Figure 1: Scatter plot of variables (Source| Medium)
We may fairly conclude that multicollinearity or collinearity will not alter the outcomes of predictions from decision trees since these problems affect the models’ interpretability or the capacity to conclude from the results. However, it is crucial to consider how each feature might be impacted by another during inference from the decision tree models to aid in making insightful business decisions.
Answer: K-Nearest Neighbors is a technique through which we can classify where a new sample is classified by looking at the nearest classified points, hence the name ‘K-nearest.’ In the example shown below, if k=1, the unclassified point is classified as a blue point.
Outliers may occur if the value of k is too small. If it’s set too high, it can ignore classes with only a few samples.
Figure 2: Example illustrating K-nearest neighbor (Source| Medium)
Answer: Naive Bayes is naive since it makes this strong assumption since the features are presumed to be uncorrelated with one another, which is often never the case.
Answer: A random forest is a superior method to a support vector machine for the following reasons:
Answer: AdaBoost is a boosted algorithm similar to Random Forests, but it has a few key distinctions:
Similar to AdaBoost, Gradient Boost constructs many trees based on the one before it. Gradient Boost constructs trees with typically 8 to 32 leaves, in contrast to AdaBoost, which constructs stumps.

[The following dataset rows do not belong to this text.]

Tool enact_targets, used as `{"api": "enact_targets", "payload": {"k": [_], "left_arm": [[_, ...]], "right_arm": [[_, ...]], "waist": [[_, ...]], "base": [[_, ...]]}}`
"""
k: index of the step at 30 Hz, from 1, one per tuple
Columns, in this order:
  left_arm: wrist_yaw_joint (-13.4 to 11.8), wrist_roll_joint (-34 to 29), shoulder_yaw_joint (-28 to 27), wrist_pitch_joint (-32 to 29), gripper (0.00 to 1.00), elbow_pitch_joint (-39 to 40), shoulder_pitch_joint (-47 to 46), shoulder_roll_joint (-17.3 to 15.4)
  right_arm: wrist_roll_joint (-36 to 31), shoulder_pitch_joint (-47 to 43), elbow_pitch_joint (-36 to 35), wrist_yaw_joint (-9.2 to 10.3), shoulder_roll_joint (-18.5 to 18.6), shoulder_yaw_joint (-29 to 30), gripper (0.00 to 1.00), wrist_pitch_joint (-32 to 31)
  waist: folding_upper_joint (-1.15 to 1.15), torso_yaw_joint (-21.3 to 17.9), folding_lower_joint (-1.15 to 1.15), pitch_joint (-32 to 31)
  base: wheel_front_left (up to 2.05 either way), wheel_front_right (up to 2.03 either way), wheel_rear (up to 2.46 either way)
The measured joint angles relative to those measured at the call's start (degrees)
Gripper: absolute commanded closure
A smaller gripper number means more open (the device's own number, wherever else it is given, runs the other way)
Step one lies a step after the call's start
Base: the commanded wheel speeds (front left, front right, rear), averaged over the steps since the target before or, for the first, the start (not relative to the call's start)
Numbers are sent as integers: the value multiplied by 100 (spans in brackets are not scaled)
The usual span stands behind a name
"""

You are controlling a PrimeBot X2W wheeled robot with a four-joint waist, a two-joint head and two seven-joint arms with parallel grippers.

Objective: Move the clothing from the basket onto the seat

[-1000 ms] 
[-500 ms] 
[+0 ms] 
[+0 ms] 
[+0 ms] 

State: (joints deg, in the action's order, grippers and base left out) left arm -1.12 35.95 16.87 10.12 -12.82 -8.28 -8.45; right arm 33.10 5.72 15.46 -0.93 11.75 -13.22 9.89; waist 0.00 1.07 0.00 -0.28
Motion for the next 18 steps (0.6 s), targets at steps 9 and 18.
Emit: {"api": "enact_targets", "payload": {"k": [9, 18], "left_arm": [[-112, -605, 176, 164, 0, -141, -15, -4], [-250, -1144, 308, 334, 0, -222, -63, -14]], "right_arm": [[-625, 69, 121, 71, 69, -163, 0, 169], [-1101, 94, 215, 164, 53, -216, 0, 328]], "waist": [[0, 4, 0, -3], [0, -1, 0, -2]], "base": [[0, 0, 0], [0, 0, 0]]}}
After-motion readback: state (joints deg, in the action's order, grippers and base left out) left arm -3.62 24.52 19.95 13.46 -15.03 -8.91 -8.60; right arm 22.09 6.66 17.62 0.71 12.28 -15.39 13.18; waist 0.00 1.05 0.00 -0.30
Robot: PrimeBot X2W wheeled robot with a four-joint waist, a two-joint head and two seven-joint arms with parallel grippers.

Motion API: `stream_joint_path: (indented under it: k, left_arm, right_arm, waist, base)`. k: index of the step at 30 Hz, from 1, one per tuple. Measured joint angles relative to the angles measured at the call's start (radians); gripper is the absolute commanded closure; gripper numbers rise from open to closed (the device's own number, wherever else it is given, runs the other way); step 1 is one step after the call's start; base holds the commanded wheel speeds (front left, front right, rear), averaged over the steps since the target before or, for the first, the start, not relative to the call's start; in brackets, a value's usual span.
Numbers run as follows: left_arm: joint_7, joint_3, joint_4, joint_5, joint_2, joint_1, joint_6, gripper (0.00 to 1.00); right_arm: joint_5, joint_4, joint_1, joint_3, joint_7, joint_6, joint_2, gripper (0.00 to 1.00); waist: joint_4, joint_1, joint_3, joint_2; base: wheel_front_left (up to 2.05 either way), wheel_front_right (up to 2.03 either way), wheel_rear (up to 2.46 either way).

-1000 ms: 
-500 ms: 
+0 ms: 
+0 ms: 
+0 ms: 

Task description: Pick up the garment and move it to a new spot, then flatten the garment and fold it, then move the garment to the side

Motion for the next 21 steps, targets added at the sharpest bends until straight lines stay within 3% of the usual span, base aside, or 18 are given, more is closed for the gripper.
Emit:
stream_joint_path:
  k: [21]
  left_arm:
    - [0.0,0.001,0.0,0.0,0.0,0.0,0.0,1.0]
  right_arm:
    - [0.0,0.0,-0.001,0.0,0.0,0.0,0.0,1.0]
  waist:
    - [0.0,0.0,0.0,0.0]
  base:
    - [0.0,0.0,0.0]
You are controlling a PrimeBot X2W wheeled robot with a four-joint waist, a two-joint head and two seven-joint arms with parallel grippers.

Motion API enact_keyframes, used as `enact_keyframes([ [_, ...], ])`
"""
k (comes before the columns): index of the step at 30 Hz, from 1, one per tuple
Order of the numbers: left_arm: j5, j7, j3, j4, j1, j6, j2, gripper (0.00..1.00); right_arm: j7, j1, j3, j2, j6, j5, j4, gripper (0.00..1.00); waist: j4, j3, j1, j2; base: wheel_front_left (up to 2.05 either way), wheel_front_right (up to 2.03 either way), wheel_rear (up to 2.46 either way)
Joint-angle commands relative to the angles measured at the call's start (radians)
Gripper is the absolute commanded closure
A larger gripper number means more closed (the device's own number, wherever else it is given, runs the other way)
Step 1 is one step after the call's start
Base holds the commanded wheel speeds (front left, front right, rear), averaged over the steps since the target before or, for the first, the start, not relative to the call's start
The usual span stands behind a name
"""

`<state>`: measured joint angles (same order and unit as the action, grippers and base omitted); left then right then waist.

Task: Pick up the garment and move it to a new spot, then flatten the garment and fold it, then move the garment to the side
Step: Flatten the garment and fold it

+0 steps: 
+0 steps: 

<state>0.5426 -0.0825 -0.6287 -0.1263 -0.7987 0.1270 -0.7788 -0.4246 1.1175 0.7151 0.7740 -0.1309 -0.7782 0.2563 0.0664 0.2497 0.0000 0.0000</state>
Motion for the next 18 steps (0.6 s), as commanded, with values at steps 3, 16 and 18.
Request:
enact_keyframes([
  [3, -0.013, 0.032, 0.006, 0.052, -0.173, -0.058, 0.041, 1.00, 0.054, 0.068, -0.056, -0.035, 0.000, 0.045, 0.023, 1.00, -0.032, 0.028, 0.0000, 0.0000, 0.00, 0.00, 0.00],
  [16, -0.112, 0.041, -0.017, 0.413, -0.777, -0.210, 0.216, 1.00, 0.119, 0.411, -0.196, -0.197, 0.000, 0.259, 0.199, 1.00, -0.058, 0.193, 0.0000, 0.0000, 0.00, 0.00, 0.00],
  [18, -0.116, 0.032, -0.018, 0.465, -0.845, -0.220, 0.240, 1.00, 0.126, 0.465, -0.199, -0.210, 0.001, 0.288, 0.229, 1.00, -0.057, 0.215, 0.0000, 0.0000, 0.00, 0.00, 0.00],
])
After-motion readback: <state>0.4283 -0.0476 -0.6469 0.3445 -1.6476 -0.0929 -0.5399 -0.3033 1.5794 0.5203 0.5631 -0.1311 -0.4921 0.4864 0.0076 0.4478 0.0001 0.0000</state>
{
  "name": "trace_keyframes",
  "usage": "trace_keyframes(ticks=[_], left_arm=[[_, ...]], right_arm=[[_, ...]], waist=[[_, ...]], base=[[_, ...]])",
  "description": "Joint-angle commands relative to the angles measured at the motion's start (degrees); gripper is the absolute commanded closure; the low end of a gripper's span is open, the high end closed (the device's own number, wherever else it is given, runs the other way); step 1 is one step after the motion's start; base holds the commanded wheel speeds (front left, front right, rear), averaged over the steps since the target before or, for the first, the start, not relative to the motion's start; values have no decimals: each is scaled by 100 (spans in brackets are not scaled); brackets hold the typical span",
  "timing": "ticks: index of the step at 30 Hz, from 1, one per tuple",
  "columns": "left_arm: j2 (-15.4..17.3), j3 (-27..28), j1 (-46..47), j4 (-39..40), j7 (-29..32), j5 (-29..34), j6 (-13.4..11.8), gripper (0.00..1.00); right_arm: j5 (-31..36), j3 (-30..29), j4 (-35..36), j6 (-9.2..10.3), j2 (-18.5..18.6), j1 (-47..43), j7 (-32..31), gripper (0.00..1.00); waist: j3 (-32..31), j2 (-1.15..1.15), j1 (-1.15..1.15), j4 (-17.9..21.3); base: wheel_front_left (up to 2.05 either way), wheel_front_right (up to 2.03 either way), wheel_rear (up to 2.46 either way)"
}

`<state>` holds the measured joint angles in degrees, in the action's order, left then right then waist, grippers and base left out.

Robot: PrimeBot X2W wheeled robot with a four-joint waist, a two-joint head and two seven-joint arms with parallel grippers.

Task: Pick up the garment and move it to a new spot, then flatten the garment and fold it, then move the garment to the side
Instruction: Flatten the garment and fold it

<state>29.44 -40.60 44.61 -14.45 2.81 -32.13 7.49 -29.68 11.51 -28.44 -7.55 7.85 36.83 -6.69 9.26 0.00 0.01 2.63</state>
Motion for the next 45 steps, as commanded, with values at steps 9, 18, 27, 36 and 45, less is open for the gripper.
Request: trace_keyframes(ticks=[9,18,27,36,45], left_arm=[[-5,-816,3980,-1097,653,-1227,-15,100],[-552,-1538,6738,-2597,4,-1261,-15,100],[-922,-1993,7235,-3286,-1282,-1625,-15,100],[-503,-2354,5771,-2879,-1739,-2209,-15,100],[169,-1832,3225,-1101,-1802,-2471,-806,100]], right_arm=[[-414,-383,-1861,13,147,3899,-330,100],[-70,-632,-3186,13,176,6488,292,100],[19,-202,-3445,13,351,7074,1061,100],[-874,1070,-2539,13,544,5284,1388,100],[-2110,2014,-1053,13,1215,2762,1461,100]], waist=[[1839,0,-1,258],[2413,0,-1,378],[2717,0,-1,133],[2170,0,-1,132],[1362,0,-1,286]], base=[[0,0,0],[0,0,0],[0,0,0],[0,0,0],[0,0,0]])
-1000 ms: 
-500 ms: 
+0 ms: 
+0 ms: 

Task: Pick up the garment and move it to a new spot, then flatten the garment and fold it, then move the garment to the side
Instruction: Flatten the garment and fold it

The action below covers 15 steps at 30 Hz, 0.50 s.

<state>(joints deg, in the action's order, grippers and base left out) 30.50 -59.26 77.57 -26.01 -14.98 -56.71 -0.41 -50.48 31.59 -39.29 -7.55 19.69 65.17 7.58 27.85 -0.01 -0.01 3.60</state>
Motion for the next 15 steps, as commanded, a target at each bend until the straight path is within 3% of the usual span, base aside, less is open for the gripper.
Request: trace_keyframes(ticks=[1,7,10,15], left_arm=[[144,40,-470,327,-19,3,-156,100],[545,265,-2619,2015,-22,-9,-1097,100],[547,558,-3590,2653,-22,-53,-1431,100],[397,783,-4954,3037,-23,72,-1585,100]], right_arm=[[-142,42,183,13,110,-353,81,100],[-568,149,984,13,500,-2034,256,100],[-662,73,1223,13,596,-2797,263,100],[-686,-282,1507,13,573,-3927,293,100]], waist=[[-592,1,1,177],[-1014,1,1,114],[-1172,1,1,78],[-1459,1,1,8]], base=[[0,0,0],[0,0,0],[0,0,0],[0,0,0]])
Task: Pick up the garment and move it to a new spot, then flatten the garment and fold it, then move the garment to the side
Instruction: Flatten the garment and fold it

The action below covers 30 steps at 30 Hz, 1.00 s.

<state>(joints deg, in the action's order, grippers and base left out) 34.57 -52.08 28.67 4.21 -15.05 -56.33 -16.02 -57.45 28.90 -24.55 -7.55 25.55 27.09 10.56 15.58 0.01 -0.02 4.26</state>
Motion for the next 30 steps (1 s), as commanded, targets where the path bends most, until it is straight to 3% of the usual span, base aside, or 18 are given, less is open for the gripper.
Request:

More precisely, Gradient’s choice trees are constructed differently than AdaBoost’s. Beginning with an initial prediction—usually the average—is gradient enhancement. The decision tree is then constructed using the sample residuals. The initial prediction plus a learning rate multiplied by the residual tree results in a new prediction, which is repeated.
Answer: The difference between an estimator’s true and expected values is called bias. High-bias models are often oversimplified, which leads to underfitting. The model’s sensitivity to the data and noise is represented by variance. Overfitting happens with high variance models.
A characteristic of machine learning models is the bias-variance tradeoff, wherein lower variance leads to increased bias and vice versa. Typically, a balance between the two that minimizes mistakes may be found.
Figure 3: Graph depicting bias-variance trade-off (Source|Medium)
In this article, we covered seven data science interview questions, and the following are the key takeaways:
1. Four necessary assumptions for the linear regression model includes: linearity, homoscedasticity, independence, and normality.
2. A linear relationship between two predictors is called collinearity, and Multi-collinearity refers to the relationship between two or more predictors in a regression model that is strongly linearly related.
3. K-Nearest Neighbors is a technique through which we can classify where a new sample is classified by looking at the nearest classified points, hence the name ‘K-nearest.’
4. Naive Bayes is naive since it makes this strong assumption since the features are presumed to be uncorrelated with one another, which is often never the case.
5. A random forest is a superior method to a support vector machine because Random forests allow us to determine the feature’s importance. SVMs are unable to achieve this.
6. The difference between an estimator’s true and expected values is called bias. High-bias models are often oversimplified, which leads to underfitting. The model’s sensitivity to the data and noise is represented by variance. Overfitting happens with high variance models.
The media shown in this article is not owned by Analytics Vidhya and is used at the Author’s discretion.